Not my first yak, but just got this delivered in morning. Much bigger than I expected, it is VERY NICE, HIGH FIVE!!(borat) Gonna go test it out in the hot ditch sat or sun. I added a trolley and 2 flush mounts, going to add a scotty in a week or 2. I tried to make the pictures smaller but I couldn't.


----------



## MetroMan (Mar 7, 2009)

Congrats!!


----------



## mytmouse (Jan 24, 2009)

HAHA!!! Another Club member!!!  Congrats! I thought mine was big too! You should see it sitting in my apartment...I am surprised the wifey ain't put me out yet!!!

You feeling that itch Metroman??? LOL

MYT


----------



## fishinfanatic (Jan 23, 2008)

I have mine inside too dominateing my living room. Don't want to put it outside yet. We should all fish together and have a brigade of big games lol.


----------



## O Shin Rin (Aug 31, 2009)

fishinfanatic said:


> I have mine inside too dominateing my living room. Don't want to put it outside yet. We should all fish together and have a brigade of big games lol.


LOL YEAH BABY another Big Game , I'm loving it congrats FF .
Yeah we should , maybe do that run May 1st LMAO going to be the Yak Attackers Klub.


jery


----------



## MDubious (May 10, 2008)

Man you guys are really making me jealous!!! lol


----------



## mytmouse (Jan 24, 2009)

Hey Fanatic, is that a cooler on the back?(white box) If so whats the model? It looks like its a nice fit.

MYT


----------



## fishinfanatic (Jan 23, 2008)

Yeah it's a 19 quart ultra cool. They are about 50 bucks.


----------



## MetroMan (Mar 7, 2009)

mytmouse said:


> You feeling that itch Metroman??? LOL
> 
> MYT


Man this pressure is crazy. But I would be a FOOL to buy a yak before having a car to transport it. FY 11...Torque.


----------



## JapaneseZero (Jul 27, 2009)

MetroMan said:


> Man this pressure is crazy.

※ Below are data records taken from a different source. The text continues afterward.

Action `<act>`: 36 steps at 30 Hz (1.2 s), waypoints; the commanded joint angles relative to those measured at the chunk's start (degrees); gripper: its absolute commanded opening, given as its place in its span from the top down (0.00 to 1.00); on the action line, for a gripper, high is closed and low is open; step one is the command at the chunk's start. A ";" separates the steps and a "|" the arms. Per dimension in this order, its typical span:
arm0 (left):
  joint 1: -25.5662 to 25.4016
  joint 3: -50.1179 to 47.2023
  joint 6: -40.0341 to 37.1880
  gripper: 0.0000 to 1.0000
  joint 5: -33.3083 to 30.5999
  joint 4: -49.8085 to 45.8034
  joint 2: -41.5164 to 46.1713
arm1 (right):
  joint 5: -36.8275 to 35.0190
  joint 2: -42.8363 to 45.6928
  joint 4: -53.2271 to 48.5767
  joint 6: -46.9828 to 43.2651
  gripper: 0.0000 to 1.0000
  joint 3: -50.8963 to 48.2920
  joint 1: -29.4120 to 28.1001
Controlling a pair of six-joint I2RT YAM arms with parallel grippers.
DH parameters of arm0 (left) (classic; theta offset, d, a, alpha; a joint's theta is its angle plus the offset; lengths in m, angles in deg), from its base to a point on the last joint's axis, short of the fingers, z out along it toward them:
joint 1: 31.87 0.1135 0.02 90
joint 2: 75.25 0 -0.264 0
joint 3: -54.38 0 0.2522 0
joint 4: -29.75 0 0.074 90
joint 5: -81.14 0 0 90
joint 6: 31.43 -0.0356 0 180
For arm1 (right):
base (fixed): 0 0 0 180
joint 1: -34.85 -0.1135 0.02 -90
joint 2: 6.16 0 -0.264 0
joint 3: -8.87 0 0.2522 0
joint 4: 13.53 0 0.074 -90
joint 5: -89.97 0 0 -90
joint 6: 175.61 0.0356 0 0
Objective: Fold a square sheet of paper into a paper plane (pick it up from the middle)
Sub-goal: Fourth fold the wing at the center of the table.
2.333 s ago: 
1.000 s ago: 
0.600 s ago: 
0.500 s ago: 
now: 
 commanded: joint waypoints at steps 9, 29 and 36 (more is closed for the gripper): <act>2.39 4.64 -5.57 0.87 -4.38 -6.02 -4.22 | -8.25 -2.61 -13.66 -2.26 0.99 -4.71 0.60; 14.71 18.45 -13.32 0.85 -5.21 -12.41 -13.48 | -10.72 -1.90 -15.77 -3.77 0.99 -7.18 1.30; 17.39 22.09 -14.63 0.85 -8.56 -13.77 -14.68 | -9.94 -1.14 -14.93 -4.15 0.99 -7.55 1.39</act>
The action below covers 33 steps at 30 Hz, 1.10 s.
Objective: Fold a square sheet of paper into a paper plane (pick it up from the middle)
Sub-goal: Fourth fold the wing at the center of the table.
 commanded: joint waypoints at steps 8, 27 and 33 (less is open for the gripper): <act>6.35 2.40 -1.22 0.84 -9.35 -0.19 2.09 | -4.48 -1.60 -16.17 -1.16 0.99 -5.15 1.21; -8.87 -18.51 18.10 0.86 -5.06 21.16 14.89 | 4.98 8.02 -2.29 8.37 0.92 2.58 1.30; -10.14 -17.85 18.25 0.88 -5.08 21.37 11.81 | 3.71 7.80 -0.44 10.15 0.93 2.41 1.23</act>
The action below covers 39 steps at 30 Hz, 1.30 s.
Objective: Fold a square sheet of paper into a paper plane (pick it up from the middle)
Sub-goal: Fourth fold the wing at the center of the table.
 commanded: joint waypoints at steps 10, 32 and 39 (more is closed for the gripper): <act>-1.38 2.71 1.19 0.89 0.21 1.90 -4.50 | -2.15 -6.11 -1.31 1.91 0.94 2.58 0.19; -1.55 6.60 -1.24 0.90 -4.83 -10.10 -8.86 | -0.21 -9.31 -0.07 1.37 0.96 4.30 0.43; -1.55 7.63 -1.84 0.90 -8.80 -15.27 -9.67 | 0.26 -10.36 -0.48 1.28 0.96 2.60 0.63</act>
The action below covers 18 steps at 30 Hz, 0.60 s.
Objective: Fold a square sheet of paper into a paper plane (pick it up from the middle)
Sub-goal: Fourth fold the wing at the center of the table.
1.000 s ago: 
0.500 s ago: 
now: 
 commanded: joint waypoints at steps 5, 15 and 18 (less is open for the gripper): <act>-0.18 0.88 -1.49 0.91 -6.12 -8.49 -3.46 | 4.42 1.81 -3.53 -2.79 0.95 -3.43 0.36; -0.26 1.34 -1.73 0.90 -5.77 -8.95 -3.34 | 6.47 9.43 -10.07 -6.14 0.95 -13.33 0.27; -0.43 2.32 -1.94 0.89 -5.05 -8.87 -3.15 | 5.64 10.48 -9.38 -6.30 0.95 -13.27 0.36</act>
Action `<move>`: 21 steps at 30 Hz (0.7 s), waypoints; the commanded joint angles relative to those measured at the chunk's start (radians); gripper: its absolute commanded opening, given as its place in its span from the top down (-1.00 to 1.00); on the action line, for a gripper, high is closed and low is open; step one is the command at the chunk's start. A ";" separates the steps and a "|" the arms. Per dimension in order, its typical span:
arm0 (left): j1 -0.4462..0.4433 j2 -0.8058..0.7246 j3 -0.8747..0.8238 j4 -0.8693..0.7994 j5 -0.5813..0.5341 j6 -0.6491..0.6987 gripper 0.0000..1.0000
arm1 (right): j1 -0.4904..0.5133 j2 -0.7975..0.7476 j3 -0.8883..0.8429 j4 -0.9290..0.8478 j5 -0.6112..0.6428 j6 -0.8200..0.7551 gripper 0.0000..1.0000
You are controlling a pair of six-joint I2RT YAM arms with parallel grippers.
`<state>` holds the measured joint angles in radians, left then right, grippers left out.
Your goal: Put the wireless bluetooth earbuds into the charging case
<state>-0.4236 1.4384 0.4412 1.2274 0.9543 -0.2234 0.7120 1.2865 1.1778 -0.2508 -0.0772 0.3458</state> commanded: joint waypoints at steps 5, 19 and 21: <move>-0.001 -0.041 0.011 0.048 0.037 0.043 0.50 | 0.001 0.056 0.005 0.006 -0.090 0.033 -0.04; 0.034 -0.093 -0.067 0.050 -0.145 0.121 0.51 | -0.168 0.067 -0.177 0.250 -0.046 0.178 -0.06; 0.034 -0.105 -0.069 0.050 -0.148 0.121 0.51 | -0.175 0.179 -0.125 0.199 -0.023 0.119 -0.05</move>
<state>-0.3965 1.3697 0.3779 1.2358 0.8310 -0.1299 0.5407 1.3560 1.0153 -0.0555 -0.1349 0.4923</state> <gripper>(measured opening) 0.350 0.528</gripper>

But I would be a FOOL to buy a yak before having a car to transport it. FY 11...Torque.


at least get a hobie... buying a torque is like buying a boat.


----------



## MetroMan (Mar 7, 2009)

I don't wanna hijack ff's thread. Will start a separate discussion...


----------



## fishinfanatic (Jan 23, 2008)

hijack all you want


----------